To me, this is keeping in line with our Bridges motto of “Proud History ~ Gutsy Future” and I know there will be a day when the Transitions Project obtain the funding necessary for us to move forward with this important project.
On behalf of Bridges for Women, I would like to thank TechSoup Global for their amazing support of the Nonprofit Commons and for allowing Bridges to get off a web page and into the future. Virtual worlds will be an essential communication tool and we’ll be ready.
The benefits from having the free virtual office space are clearly that it has enabled us to not only stay current with emerging technology, and exposure for our gutsy little non-profit, but to make connections to people and important projects such as Transitions ~ A Place for Dreams.
Second Life has been a most incredible personal experience and I am so thankful to be working with such beautiful women on the Transitions team who want to make a positive difference in the lives of many. You guys Rock!!!
Thank you everyone, and now I’d like to pass the mic to In Kenzo or InK as I like to say. Take it away InK.
In Kenzo: Thanks Buffy and everyone. There’s a great deal of potential in these environments to create not only new worlds but new lives; Transitions is one hub among many communities on the grid who do what we can to help others.
This is early work and we are looking for partners to help us refine these efforts and help us build out web tools & access delivery aggregation for those who are currently displaced. When we started this project I envisioned every library including a simple Transitions search link where a need + zip code would get you immediate directions to the closest service
points in any community.
We see a need: growing homelessness in many areas leads to confusion and great struggle, often amongst families who have never been in transition before. Once the computer goes the libraries become a key link to internet access and information: however this access is limited by both time and our ability to keep a steady address.
Projects like Community Voicemail and Kali’s work inworld with this team make sure that a phone number is provided, a basic point of contact so that people do not need to become fully lost. As much as we would hope this safety net would catch all, we know and see that there are many who are still not able to access basic services and information.
There is much to be done and we invite you to join us in this work.
TRANSITION CONTACTS
Transitions: A Place for Dreams is trying to find funding to develop some of the technology pieces of the design – the mashup, the website, a full curriculum.
We also hope to find funding for educational research (how well do our ideas work? Can they scale?); and to pay mentors, although for now we have great volunteer mentors. We’ve done some small studies with the at-risk kids that we’ve been working with, and have done user studies with undergraduate and graduate art students.

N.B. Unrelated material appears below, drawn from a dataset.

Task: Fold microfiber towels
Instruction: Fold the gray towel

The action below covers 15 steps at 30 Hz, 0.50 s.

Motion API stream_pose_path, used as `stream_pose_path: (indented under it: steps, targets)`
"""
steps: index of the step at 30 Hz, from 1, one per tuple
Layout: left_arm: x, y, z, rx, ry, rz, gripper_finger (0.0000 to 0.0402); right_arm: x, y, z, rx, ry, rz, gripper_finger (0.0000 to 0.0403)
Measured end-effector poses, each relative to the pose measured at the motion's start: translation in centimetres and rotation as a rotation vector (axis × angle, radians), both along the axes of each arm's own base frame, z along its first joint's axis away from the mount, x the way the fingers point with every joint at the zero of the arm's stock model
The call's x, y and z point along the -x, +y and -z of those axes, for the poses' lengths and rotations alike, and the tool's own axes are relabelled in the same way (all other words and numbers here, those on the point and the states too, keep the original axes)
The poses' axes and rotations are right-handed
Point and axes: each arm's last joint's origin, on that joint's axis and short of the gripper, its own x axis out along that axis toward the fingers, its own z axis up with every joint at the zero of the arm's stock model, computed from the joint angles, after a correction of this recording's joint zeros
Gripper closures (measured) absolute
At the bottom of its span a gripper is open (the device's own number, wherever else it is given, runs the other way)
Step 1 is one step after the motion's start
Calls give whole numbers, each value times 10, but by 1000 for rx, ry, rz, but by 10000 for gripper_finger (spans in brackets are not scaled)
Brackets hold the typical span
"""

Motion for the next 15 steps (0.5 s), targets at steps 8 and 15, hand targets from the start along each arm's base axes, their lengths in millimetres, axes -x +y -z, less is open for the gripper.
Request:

In the Spring we plan to work with students in a job corps school, kids who have dropped out and then returned to school.
So if you are a programmer, join us. If you work in libraries, we need you. Do you love Google Wave and other collaborative media tools? Help us build a potent strategy for data aggregation, search, news and curriculum integration. We welcome your insights as we build A Place For Dreams.
From all of us: Rhiannon, Kali, Ozma, Buffy, myself and the many avatars who have contributed to these endeavors, thank you for joining us.